Exercise instructions: After finding the line with "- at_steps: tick" in the data below, set down exactly each line through the one with "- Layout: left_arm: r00", inclusive, and stop there.

Collected data:
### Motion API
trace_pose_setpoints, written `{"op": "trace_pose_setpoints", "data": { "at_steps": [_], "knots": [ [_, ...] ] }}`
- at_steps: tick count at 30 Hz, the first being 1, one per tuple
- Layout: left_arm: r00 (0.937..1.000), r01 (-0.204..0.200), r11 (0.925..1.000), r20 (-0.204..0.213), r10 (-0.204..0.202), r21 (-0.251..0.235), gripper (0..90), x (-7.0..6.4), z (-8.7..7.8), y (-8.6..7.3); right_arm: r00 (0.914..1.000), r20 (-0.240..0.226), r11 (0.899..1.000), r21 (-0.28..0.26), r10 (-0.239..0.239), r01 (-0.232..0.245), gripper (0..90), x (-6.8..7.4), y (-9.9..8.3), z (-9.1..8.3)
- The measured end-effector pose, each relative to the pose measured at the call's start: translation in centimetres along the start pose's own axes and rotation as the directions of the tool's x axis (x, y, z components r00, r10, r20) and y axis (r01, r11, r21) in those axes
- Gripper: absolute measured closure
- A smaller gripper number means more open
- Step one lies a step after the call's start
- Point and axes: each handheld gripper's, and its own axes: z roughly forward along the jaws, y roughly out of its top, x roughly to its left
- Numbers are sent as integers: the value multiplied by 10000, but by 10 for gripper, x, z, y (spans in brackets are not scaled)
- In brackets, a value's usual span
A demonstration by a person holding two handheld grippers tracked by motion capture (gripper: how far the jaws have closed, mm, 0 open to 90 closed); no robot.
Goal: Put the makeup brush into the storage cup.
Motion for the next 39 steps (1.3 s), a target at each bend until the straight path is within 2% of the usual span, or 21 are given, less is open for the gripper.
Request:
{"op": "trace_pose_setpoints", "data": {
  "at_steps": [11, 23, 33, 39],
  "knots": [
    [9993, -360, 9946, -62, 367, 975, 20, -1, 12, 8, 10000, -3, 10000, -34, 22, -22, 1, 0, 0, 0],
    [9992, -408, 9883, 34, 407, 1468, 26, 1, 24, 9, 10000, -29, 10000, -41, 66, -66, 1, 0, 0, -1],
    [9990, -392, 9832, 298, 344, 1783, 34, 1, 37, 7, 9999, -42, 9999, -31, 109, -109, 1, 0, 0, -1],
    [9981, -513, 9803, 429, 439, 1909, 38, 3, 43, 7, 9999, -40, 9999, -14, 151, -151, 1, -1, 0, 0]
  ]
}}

Exercise output:
- at_steps: tick count at 30 Hz, the first being 1, one per tuple
- Layout: left_arm: r00 (0.937..1.000), r01 (-0.204..0.200), r11 (0.925..1.000), r20 (-0.204..0.213), r10 (-0.204..0.202), r21 (-0.251..0.235), gripper (0..90), x (-7.0..6.4), z (-8.7..7.8), y (-8.6..7.3); right_arm: r00 (0.914..1.000), r20 (-0.240..0.226), r11 (0.899..1.000), r21 (-0.28..0.26), r10 (-0.239..0.239), r01 (-0.232..0.245), gripper (0..90), x (-6.8..7.4), y (-9.9..8.3), z (-9.1..8.3)

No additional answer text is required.